Pro: Your income isn’t capped at some arbitrary number (based loosely on your level of experience and the mood of the person hiring you).
Con: Every dollar you earn relies on your ability to not only deliver the work, but go out and secure well-paying projects.
… Over… and over… and over again.
(Unsurprisingly, a study by Elance and Freelancer’s Union discovered that “finding new work” and “maintaining stable income” are the two biggest challenges cited by freelancers).

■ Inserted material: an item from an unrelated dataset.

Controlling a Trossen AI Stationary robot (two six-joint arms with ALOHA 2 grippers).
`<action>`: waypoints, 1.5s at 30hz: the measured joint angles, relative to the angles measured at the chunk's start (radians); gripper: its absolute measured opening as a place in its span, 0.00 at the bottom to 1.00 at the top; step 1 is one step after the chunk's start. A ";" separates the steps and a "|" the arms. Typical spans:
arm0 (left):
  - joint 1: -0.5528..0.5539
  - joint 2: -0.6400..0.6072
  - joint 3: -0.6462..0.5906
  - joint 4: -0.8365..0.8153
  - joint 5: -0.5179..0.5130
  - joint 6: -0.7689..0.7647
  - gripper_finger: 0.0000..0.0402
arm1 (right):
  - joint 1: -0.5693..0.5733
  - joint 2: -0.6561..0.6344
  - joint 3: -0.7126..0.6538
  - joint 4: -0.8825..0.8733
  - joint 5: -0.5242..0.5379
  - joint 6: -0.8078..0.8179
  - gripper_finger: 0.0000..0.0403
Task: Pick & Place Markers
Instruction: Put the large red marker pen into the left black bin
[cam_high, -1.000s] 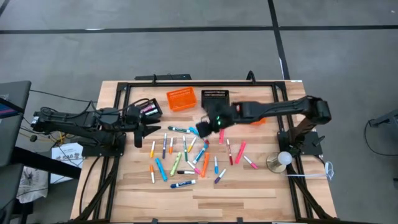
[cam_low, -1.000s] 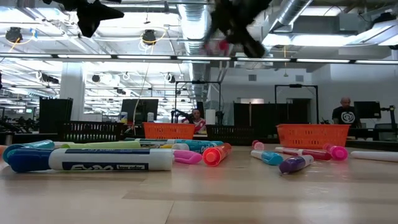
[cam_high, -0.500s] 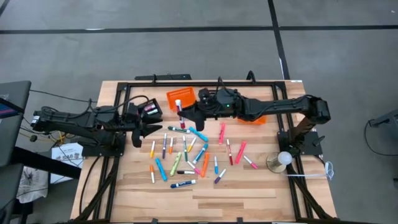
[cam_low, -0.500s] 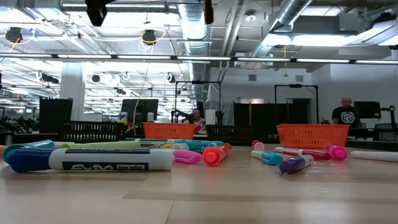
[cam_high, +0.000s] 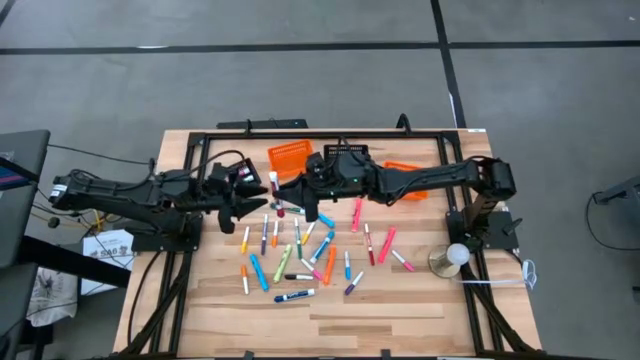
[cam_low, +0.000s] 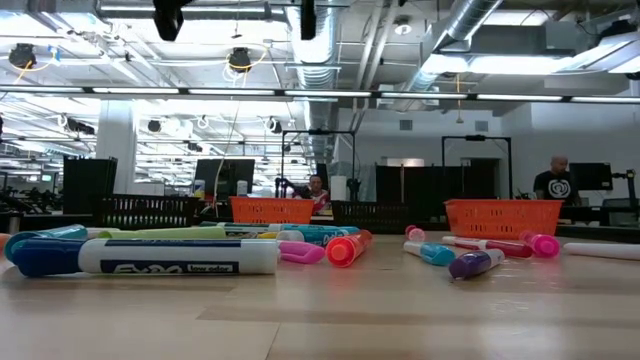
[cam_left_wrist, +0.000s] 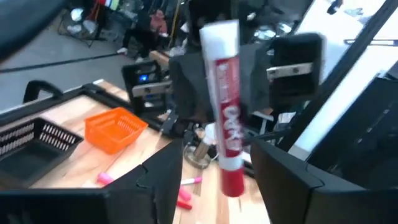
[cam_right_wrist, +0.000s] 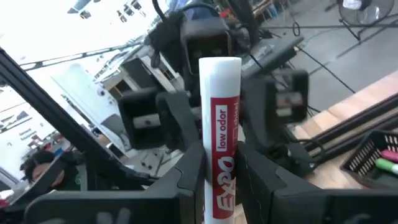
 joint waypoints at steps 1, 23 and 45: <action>0.000 0.015 0.000 0.006 0.001 -0.006 0.50 | 0.002 0.009 0.010 0.011 0.001 -0.004 0.15; -0.012 0.180 0.000 0.161 0.019 -0.032 0.56 | 0.001 0.013 0.013 -0.054 0.007 -0.026 0.15; 0.004 0.190 0.000 0.202 0.025 -0.029 0.17 | 0.001 0.012 0.013 -0.061 -0.013 -0.026 0.22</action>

If you’ve ever found yourself on the wrong side of a feast or famine cycle, you know exactly what I’m talking about. Finding freelance jobs and new clients outside of your referral network usually takes more time, energy, and resources than actually doing the work.

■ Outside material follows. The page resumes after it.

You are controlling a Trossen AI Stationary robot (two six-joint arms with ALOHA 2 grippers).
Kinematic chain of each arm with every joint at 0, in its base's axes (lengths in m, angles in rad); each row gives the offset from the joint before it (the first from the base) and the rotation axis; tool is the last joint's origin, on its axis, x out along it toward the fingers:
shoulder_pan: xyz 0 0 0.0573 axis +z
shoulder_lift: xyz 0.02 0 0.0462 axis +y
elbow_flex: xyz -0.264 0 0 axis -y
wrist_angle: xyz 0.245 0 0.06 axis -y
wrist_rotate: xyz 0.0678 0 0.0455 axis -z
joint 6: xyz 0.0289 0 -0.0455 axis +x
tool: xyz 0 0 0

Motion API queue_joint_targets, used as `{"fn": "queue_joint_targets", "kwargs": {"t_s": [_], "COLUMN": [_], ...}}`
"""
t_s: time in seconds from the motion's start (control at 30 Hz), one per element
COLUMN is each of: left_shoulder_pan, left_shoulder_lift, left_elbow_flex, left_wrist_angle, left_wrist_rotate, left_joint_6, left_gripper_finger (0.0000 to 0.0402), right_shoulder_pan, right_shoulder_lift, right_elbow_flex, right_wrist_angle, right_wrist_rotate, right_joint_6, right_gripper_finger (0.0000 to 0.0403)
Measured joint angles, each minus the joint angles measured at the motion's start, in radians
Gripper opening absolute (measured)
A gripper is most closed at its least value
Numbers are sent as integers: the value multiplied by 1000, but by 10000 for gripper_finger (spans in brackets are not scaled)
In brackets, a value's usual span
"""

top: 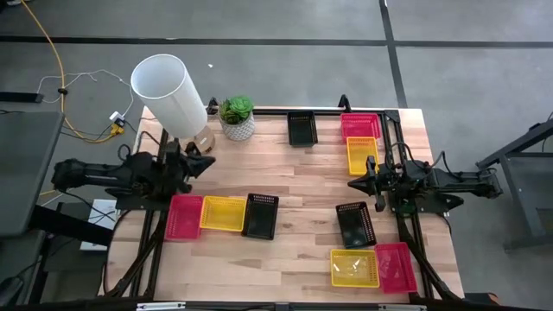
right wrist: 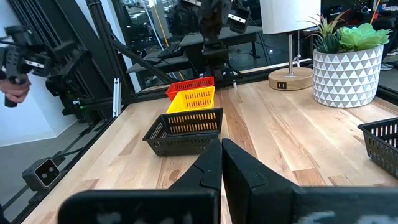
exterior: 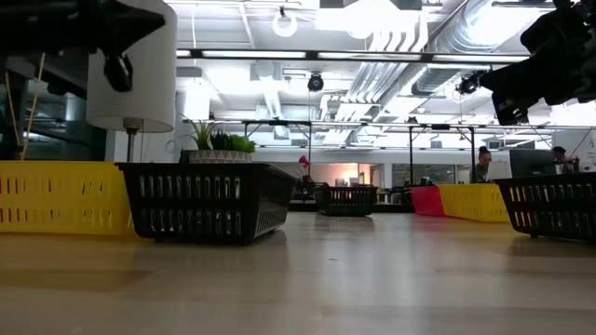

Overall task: Stack baskets by color
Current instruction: Stack the top yellow bin on the middle yellow bin

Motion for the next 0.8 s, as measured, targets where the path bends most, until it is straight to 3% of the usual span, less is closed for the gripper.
{"fn": "queue_joint_targets", "kwargs": {"t_s": [0.2,0.33,0.53,0.67,0.8], "left_shoulder_pan": [-48,-128,-249,-282,-277], "left_shoulder_lift": [344,516,676,732,762], "left_elbow_flex": [251,470,752,807,777], "left_wrist_angle": [-174,-437,-914,-1141,-1186], "left_wrist_rotate": [55,81,88,88,84], "left_joint_6": [20,75,92,72,106], "left_gripper_finger": [0,0,0,2,12], "right_shoulder_pan": [0,0,0,0,0], "right_shoulder_lift": [0,0,0,0,0], "right_elbow_flex": [0,0,0,0,0], "right_wrist_angle": [0,0,0,0,0], "right_wrist_rotate": [0,0,0,0,0], "right_joint_6": [0,0,0,0,0], "right_gripper_finger": [0,0,0,0,0]}}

It would be great if clients were beating down your door, or you had a never-ending stream of referrals coming in (we can all dream).
But in reality:
At some point we all have to turn to the “cold pitch” to fill up our client pipeline in hopes of winning more freelance jobs.

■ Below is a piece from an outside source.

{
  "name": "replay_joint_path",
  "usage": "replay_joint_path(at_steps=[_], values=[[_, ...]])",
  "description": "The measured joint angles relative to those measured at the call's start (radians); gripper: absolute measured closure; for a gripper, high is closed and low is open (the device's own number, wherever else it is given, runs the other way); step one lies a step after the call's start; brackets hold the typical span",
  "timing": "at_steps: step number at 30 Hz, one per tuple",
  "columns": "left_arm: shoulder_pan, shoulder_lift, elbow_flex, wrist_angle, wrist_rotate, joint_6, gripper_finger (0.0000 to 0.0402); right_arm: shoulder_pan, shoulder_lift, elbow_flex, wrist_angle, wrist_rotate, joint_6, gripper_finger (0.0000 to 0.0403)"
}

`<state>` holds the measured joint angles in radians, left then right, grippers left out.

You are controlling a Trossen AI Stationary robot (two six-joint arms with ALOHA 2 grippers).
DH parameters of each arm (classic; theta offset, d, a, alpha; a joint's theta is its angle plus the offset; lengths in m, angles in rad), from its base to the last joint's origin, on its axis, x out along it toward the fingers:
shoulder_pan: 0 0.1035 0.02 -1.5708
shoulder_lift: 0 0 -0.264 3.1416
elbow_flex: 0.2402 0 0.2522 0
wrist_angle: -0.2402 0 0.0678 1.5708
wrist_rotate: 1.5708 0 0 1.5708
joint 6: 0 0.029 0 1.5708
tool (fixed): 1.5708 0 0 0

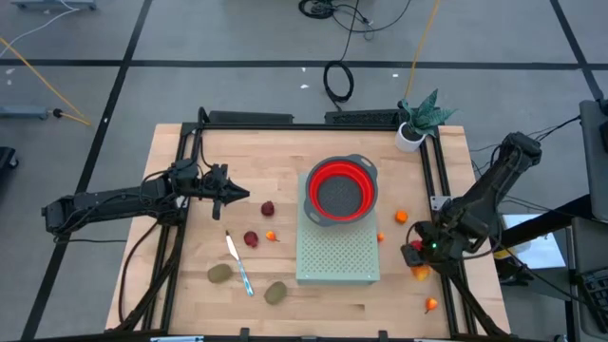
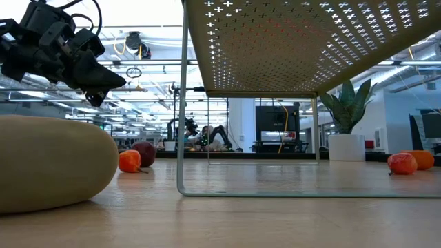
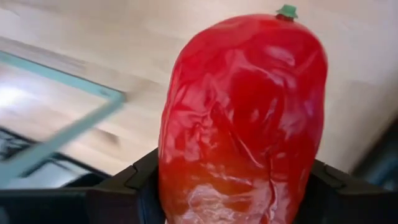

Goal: Pick & Place Fruit
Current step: Put the mango into the red strainer bowl on the shelf

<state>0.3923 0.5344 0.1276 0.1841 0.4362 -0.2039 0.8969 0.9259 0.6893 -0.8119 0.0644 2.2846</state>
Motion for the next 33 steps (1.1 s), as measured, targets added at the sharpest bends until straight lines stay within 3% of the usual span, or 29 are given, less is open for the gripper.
replay_joint_path(at_steps=[7,18,26,33], values=[[0.0,0.0,0.0,0.0,0.0,-0.006,0.038,0.002,-0.076,0.001,-0.025,0.249,-0.077,0.0178],[0.0,0.0,0.0,0.0,0.0,-0.008,0.038,0.002,-0.176,0.001,-0.063,0.511,-0.32,0.018],[0.0,0.0,0.0,0.0,0.0,-0.009,0.038,0.002,-0.253,0.001,0.035,0.708,-0.572,0.0181],[0.0,0.0,0.0,0.0,0.0,-0.01,0.038,0.001,-0.3,0.001,0.247,0.824,-0.846,0.018]])
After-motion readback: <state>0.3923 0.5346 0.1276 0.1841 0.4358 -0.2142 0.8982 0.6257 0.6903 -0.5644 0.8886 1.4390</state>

And if you wing it, it’s not going to be fun. Expect desperation, insecurity, and spiralling morale (trust me, I’ve been there).
This is why I hear a lot of freelancers say cold pitching “just doesn’t work”. Well… those freelancers are dead wrong (and my business is a living proof).
Sure, some failure and rejection is to be expected when you’re coming in cold…
But if you are strategic about the way you pursue cold prospects, you’ll find yourself spending a lot less time chasing new freelance jobs and more time doing the work you love.
(Side Note: This guide is a sampling of what we cover in Digital Freelancer’s Freelance Academy. If you’re interested in leveling up the business side of your freelancing, go and check it out!)
Let’s get started:
Here are five cold emailing strategies I’ve used to land freelance jobs more frequently.
Strategy #1: “Don’t Swing at Nothin’ Ugly”
That’s the advice sales expert Jeb Blount heard from the coach during one of his son’s little league baseball games.
Down by one, with two runners on base, and two outs already secured… the next batter was firmly instructed:
“Don’t swing at nothin’ ugly.”
Basically, the coach was telling the batter not to swing at any pitches way outside of the strike zone.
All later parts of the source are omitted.